* **REQUIREMENT**: Nothing but a number should be given: the count of lines in the data that include the string "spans".

# # # #

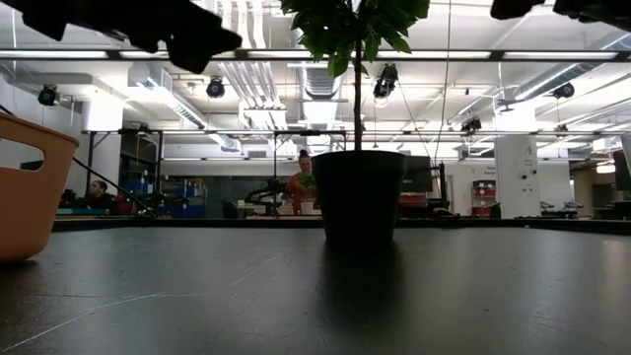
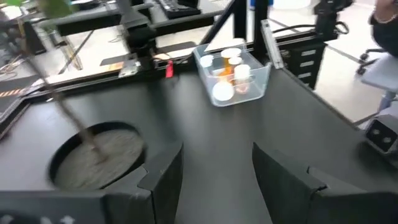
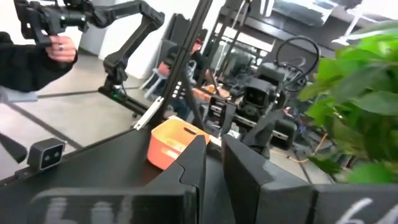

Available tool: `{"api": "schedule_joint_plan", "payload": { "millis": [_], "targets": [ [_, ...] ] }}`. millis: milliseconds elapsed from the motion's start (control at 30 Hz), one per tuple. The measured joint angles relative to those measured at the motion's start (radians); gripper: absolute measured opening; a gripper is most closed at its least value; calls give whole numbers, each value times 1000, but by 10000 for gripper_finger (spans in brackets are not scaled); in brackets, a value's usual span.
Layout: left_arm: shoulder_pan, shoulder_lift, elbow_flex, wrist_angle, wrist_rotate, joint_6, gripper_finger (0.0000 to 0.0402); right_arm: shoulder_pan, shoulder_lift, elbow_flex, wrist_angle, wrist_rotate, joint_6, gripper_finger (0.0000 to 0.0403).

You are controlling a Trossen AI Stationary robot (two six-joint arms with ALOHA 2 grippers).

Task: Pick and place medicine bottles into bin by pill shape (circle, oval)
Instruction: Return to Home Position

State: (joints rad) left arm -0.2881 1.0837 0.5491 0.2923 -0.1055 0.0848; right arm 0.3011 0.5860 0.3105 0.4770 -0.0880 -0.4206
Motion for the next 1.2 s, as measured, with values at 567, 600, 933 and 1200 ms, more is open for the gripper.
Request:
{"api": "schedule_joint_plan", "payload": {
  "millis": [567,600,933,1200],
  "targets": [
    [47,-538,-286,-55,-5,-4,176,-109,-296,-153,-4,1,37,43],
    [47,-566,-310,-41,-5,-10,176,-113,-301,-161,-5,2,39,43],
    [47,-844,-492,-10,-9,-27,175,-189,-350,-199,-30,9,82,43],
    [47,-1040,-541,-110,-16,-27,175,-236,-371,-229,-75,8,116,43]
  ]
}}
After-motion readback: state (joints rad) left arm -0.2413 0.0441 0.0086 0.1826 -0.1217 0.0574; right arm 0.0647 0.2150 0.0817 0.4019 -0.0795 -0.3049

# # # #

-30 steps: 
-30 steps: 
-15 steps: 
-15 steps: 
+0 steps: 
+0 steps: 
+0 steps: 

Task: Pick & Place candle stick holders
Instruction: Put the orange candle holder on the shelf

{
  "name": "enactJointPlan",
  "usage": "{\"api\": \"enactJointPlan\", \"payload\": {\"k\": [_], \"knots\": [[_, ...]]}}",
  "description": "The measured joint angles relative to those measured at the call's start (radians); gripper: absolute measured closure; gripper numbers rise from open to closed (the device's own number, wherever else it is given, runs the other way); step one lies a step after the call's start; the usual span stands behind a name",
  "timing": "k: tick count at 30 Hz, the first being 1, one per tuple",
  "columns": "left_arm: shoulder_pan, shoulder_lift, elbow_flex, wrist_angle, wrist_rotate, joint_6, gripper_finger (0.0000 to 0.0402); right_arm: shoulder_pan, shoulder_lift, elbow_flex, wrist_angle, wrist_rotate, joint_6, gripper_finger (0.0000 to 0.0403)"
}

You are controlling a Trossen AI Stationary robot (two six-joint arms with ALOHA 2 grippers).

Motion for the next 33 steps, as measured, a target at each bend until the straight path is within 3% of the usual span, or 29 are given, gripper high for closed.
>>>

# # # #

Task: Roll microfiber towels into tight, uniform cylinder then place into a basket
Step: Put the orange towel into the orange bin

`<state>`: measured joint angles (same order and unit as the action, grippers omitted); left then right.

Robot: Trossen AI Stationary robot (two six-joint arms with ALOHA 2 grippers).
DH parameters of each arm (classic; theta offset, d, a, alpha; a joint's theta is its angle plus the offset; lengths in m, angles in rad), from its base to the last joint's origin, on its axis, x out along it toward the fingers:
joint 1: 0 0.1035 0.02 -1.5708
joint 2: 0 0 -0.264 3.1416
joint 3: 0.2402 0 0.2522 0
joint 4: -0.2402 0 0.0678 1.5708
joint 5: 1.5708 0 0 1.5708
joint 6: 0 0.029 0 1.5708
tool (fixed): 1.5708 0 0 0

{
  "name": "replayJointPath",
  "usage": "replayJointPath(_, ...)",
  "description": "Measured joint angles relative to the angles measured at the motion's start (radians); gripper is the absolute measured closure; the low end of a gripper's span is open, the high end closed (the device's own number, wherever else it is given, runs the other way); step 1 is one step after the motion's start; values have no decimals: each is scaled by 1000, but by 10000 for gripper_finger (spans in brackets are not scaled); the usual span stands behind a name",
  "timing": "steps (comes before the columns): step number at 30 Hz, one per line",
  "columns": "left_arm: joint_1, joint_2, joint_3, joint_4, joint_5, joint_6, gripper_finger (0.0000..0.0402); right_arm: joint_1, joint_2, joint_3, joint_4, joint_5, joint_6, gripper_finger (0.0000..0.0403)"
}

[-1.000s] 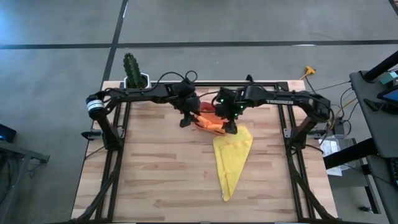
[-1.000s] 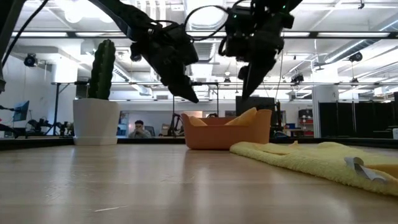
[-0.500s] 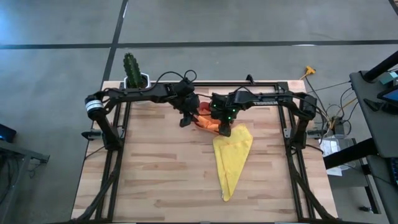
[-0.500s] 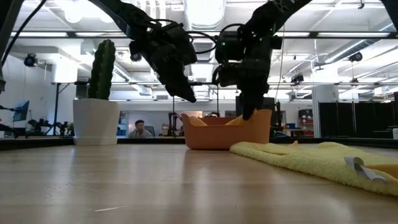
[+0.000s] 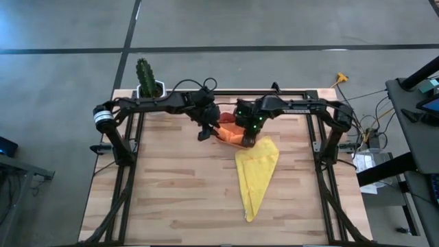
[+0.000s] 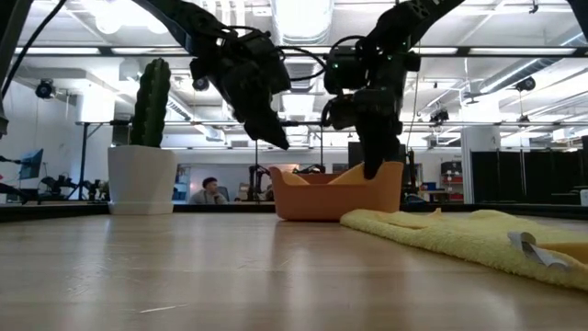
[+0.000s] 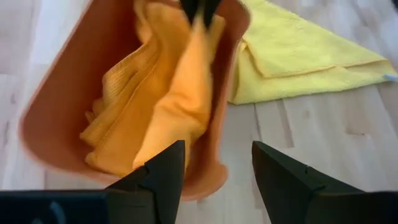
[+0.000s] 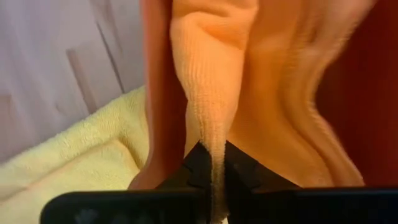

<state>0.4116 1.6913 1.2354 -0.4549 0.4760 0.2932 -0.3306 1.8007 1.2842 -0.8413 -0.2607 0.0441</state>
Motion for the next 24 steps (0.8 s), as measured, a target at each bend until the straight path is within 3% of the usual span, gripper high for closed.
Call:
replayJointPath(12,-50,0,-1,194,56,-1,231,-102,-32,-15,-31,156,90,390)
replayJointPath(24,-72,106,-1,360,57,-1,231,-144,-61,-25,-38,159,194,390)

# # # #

* **WRITTEN REPLY**: 2